Adesso invece si torna indietro. Ma al di là del post di Grillo, non sembra tutto così semplice. Anche perché il Garante per la privacy, nella delibera con cui ordinava la consegna degli elenchi al Movimento, metteva nero su bianco l’impossibilità per Rousseau di utilizzare di nuovo quei dati: “Si ingiunge altresì – è scritto nella sentenza – di astenersi da ogni ulteriore trattamento dei dati personale in questione”. L’unica eccezione ammessa dal Garante è per “esplicite, specifiche richieste del Movimento”. Va da sé che Grillo abbia allora scavalcato Crimi, membro anziano del Consiglio di garanzia, e tutte le altre componenti del M5S, decidendo in solitaria – ma a nome di tutto il Movimento – di tornare a Rousseau. Dopo la sentenza del Garante, peraltro, Casaleggio ha conservato una copia in hard disk degli elenchi, protetti però da una password nota solo a Crimi. Per tornare sulla vecchia piattaforma servirebbe sbloccare l’hard disk – ma col placet di Crimi – o di organizzare un nuovo trasferimento di tutti i dati.

C’è poi un altro problema. Il fondatore ha indetto la consultazione per il Comitato direttivo, ma anche in questo caso la mossa è controversa.

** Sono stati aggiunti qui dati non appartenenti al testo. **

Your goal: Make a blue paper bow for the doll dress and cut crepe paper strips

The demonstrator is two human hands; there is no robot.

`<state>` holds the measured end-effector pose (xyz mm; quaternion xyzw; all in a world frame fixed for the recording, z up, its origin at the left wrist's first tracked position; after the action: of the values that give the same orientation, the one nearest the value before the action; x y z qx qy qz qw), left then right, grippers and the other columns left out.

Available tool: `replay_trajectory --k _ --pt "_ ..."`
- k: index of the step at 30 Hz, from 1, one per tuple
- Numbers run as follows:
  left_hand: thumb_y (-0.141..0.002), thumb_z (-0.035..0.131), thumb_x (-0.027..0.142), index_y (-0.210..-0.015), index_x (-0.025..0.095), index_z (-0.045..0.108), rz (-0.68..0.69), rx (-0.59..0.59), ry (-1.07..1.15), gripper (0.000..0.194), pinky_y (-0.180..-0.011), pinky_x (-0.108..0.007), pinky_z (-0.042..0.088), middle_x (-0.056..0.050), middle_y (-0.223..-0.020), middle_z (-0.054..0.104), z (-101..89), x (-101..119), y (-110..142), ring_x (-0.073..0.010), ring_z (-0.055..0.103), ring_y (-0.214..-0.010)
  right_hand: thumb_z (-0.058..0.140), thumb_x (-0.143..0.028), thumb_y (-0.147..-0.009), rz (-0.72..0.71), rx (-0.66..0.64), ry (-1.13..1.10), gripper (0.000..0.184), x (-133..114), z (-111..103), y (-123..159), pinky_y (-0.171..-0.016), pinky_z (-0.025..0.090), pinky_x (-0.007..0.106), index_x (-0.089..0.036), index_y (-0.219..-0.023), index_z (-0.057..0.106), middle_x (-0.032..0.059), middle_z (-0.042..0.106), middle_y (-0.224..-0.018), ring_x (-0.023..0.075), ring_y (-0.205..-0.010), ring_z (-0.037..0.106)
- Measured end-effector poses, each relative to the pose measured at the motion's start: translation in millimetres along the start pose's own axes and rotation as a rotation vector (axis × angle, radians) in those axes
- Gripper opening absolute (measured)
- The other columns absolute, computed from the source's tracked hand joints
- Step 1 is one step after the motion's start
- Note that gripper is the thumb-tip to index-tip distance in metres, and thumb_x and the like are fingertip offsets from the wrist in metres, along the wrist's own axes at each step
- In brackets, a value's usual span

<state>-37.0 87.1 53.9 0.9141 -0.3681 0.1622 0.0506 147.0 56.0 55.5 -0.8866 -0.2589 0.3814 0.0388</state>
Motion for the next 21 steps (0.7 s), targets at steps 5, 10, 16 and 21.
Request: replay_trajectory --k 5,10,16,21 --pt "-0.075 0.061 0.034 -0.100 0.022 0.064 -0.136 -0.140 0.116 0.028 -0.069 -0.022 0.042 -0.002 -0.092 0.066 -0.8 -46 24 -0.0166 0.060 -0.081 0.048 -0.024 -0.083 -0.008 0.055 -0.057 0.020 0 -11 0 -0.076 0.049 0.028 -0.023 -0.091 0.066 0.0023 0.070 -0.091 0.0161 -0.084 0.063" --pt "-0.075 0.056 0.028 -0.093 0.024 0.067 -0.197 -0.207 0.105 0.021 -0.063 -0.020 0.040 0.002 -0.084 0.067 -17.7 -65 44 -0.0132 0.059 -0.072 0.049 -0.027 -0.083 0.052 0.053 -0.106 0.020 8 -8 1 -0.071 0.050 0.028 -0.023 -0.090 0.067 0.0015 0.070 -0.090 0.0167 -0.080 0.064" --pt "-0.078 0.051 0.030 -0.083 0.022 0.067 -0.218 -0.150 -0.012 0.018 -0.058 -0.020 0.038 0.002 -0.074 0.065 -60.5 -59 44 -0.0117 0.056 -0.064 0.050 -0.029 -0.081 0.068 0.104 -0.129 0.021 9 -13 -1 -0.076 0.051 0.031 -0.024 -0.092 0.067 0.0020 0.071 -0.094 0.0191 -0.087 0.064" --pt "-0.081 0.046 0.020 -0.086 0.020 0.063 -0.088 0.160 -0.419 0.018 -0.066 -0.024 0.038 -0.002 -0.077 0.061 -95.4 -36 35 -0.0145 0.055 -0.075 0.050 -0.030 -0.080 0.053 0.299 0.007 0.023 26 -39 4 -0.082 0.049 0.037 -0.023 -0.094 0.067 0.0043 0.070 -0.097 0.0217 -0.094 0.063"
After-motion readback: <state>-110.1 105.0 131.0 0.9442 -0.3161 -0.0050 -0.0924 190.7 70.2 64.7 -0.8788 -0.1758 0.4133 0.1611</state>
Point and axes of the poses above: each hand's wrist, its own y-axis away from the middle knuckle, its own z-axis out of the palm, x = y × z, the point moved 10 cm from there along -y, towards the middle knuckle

Lo Statuto impone che le urne digitali siano convocate “dal Comitato direttivo, ovvero, in sua assenza o inerzia, dal Garante”. Oggi a fare le veci del Comitato direttivo c’è Crimi, che però non è stato consultato da Grillo prima di pubblicare il post. Nello Statuto, poi, si dice pure che “il Comitato direttivo o, in assenza o inerzia, il presidente del Comitato di garanzia, determinano le modalità di svolgimento e votazione dell’assemblea”. Ergo: Crimi non può essere ignorato. Neanche dal Garante.